NEVER do this. Ever.
If you reuse your specfile for a new version of the package, you
will completely loose (developer) control of which files are in
your package.
Also name all your files.
Out of pure curiosity (and for the sake of flaming at all) could you please
give some usecases when such technique (described by Philip P.) backfires?
Building packages myself I am very interested in a ways to improve packaging.
For example: some packages I built contain enormous number of files (3K+) -
what do you do then? Obviously you can't enumerate all of them and it's hard
to track every single change even between upstream revisions (changed 10
filenames etc.)
If you feel more comfortable replying off-list please do so - either way I'm
interested in your opinion. thanks.
This is what I would do.
I would generate a file (lets say package.lst) with a listing of
files to include. Would do this manually, and then look at that
listing and see if everything is as it should be.

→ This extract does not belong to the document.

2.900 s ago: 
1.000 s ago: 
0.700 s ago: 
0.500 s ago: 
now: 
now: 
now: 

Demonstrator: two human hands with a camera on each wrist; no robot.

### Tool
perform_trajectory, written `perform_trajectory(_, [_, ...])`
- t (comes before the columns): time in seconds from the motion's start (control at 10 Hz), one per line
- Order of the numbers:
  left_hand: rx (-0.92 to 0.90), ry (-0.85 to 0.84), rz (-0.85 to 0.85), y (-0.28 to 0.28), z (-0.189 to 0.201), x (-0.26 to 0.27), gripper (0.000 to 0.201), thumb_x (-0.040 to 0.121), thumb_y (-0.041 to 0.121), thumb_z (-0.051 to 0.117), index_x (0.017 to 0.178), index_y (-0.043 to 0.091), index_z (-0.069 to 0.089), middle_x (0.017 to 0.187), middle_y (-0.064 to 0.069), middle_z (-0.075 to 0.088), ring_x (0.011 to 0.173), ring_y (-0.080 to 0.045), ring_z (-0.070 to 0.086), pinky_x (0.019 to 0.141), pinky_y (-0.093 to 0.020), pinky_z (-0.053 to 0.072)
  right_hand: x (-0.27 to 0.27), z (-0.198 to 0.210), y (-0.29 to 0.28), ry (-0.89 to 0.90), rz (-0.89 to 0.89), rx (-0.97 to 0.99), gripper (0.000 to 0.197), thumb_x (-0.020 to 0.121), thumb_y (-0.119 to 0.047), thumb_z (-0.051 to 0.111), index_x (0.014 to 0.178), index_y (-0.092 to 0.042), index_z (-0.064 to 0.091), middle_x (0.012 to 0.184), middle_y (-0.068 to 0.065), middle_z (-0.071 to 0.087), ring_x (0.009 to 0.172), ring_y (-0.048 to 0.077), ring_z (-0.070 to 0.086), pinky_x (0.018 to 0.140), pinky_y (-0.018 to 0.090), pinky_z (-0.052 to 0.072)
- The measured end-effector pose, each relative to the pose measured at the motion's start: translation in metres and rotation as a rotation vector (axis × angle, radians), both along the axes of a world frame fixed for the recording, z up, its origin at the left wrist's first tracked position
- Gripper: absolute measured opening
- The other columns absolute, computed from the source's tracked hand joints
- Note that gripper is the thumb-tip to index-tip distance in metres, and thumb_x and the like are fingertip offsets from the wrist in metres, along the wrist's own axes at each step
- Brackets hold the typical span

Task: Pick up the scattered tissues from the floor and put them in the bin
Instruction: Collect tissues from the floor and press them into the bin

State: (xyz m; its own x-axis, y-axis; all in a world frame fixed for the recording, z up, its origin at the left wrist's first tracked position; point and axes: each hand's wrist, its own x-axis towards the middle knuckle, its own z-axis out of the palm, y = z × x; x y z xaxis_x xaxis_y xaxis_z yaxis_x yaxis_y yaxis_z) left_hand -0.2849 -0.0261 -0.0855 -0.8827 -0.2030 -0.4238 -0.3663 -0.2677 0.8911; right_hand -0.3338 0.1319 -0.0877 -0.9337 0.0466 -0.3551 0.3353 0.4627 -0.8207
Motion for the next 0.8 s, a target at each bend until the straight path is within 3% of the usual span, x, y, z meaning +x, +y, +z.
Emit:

For the sake of
documentation, I would put a comment inside the specfile with the
command used to generate that file.
That file would then be used with %files -f package.lst.
Then, when I upgrade the software, I would generate a second file listing,
and compare the 2 (diff -u, etc). If everything was fine, I would use the
new one.
Another option would be to include that listing directly on the
specfile, or just the files that need something different than
%defattr.
The idea is that you have control of what is there, and so you avoid
surprises.
Ok, everything will be fine, if you just use a glob, 99% of the time.
So if you are managing just 1 or 2 packages, and know them well,
that should not be a problem. However, if you are managing several
packages, this way can save you a lot of headaches trying to find out
why that package you built is not working as its last version was.
And... what happens if the RPM generates different lists of files based
on the state of the machine it's built on?
I.e. what if it auto-detects support libraries (like openssl-devel) that
might unlock additional functionality?
What if compilation on different processors or different distros changes
the output target package? If you're using the same .spec file on 80
different machines/releases/processor families, it's hard to believe
that this isn't the case at least occasionally.